§ Working data:
>>>

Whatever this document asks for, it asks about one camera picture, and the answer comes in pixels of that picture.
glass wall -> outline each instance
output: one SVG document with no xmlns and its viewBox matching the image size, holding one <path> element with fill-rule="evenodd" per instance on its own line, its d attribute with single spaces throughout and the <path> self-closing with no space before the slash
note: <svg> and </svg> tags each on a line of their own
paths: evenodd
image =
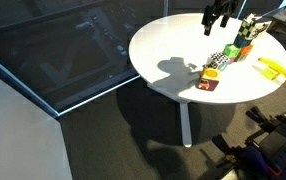
<svg viewBox="0 0 286 180">
<path fill-rule="evenodd" d="M 63 112 L 137 77 L 130 39 L 161 17 L 163 6 L 163 0 L 0 1 L 0 65 Z"/>
</svg>

floor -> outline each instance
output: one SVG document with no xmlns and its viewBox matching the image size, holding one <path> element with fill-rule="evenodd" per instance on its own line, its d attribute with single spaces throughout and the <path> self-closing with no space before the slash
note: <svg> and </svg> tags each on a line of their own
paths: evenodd
<svg viewBox="0 0 286 180">
<path fill-rule="evenodd" d="M 286 111 L 286 83 L 246 103 L 189 104 L 193 146 L 185 148 L 179 105 L 137 79 L 61 118 L 73 179 L 216 179 L 223 153 L 211 138 L 243 146 L 259 129 L 245 116 L 254 105 L 266 115 Z"/>
</svg>

table top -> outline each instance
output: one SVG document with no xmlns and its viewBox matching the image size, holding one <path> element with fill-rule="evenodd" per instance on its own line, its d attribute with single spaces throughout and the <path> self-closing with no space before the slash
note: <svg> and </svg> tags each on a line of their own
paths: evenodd
<svg viewBox="0 0 286 180">
<path fill-rule="evenodd" d="M 178 14 L 155 20 L 133 36 L 129 55 L 141 77 L 162 94 L 201 103 L 239 103 L 258 99 L 277 90 L 285 78 L 271 81 L 261 75 L 267 67 L 259 57 L 286 67 L 286 51 L 270 34 L 252 41 L 254 47 L 245 61 L 232 63 L 221 73 L 214 91 L 196 88 L 199 71 L 210 54 L 222 52 L 234 42 L 241 21 L 230 18 L 225 28 L 220 17 L 210 36 L 204 35 L 203 14 Z"/>
</svg>

toy banana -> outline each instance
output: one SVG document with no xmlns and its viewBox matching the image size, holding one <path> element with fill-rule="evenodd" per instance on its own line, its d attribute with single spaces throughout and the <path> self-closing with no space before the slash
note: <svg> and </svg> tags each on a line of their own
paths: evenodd
<svg viewBox="0 0 286 180">
<path fill-rule="evenodd" d="M 277 62 L 275 62 L 271 59 L 268 59 L 268 58 L 259 58 L 258 60 L 261 63 L 268 65 L 271 69 L 279 72 L 280 74 L 282 74 L 286 78 L 286 68 L 284 68 L 283 66 L 281 66 Z"/>
</svg>

white table leg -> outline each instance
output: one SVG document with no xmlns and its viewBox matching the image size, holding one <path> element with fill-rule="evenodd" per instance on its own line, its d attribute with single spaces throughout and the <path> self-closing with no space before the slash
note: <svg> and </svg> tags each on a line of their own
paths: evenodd
<svg viewBox="0 0 286 180">
<path fill-rule="evenodd" d="M 180 103 L 182 140 L 185 147 L 192 146 L 189 109 L 187 103 Z"/>
</svg>

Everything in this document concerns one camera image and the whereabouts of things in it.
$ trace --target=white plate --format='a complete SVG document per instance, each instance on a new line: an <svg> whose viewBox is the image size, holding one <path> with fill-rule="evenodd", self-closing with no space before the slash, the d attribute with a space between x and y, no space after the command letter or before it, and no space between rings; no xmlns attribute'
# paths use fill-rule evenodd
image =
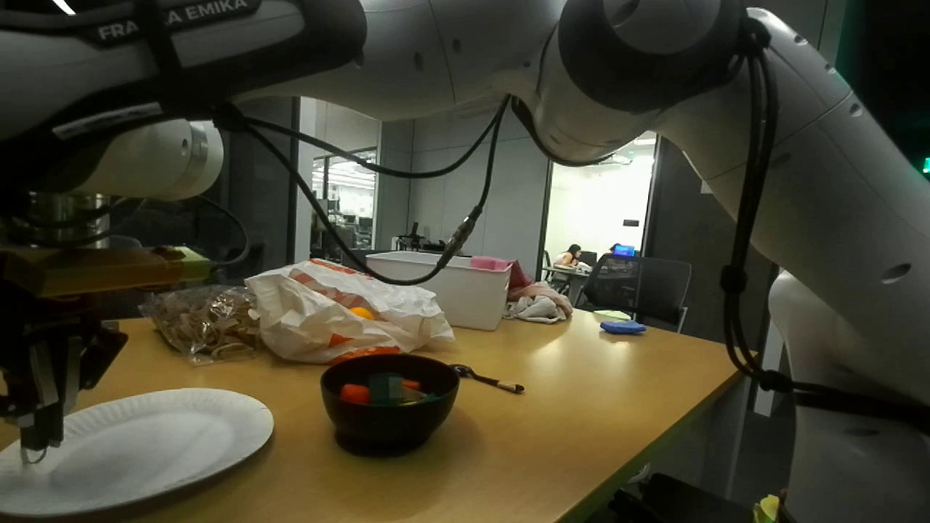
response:
<svg viewBox="0 0 930 523"><path fill-rule="evenodd" d="M230 391L165 391L64 420L64 444L37 465L0 453L0 515L61 517L138 504L253 456L269 411Z"/></svg>

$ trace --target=black bowl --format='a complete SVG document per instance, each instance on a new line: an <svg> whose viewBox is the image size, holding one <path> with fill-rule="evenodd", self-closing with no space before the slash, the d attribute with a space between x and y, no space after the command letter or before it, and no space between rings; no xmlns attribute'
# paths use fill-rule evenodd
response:
<svg viewBox="0 0 930 523"><path fill-rule="evenodd" d="M414 382L422 401L343 401L343 385L369 385L372 375ZM458 393L458 375L448 364L419 354L366 354L329 366L320 388L336 443L346 452L403 453L428 443L448 420Z"/></svg>

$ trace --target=white box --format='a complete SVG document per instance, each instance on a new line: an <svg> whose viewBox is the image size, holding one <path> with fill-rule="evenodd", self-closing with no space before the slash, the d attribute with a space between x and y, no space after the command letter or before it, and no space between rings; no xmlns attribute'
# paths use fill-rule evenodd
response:
<svg viewBox="0 0 930 523"><path fill-rule="evenodd" d="M419 280L428 276L439 263L439 252L419 252L419 250L391 250L391 252L372 252L369 268L390 280ZM449 327L462 328L496 328L500 318L505 315L505 292L510 283L510 270L477 270L470 260L454 255L441 274L422 289L436 293L439 308L445 312Z"/></svg>

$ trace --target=wooden table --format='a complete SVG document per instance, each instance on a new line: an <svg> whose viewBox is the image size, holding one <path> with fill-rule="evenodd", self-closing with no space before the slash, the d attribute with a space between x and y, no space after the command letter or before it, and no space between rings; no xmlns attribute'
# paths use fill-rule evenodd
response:
<svg viewBox="0 0 930 523"><path fill-rule="evenodd" d="M372 459L336 449L320 401L320 366L266 354L202 366L165 350L147 321L121 328L131 343L103 382L77 395L82 406L172 388L224 388L275 415L269 449L249 462L112 515L137 523L584 521L663 436L734 385L718 343L660 328L611 337L586 312L564 327L505 321L496 331L462 328L449 350L430 354L521 382L525 395L462 382L449 420L425 449Z"/></svg>

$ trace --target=crumpled plastic bag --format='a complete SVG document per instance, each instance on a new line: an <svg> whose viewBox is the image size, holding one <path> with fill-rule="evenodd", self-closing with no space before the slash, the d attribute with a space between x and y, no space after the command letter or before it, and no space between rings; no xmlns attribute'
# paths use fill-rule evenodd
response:
<svg viewBox="0 0 930 523"><path fill-rule="evenodd" d="M221 360L260 345L258 312L246 289L201 284L151 293L138 312L172 350L195 360Z"/></svg>
<svg viewBox="0 0 930 523"><path fill-rule="evenodd" d="M414 351L454 340L436 293L384 284L351 268L311 260L249 276L258 335L281 360L329 364L362 350Z"/></svg>

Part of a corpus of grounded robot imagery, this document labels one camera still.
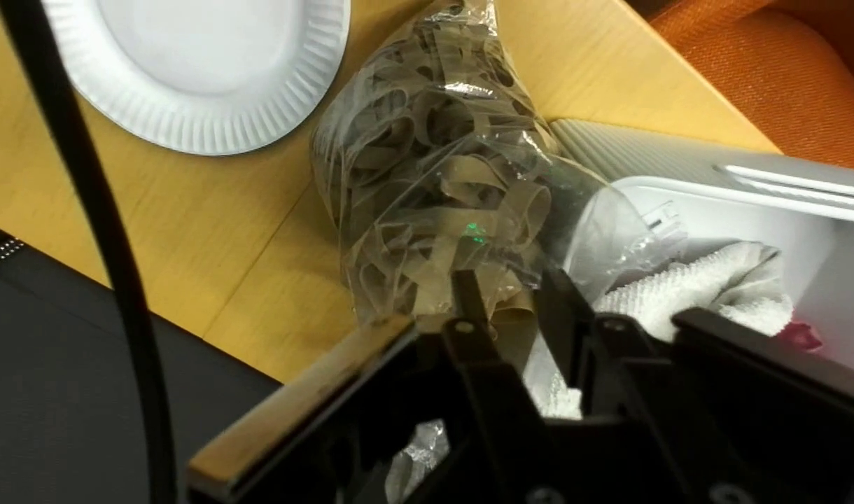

<<<

§ Exercise details: Whenever a line above has the word "camera" in it, copy that line.

§ Answer space:
Whatever this document asks for, it asks about one camera picture, and the answer comes in pixels of that picture.
Everything in this document concerns one camera image and the whereabouts of things in it.
Part of a corpus of grounded robot imagery, this document labels one camera still.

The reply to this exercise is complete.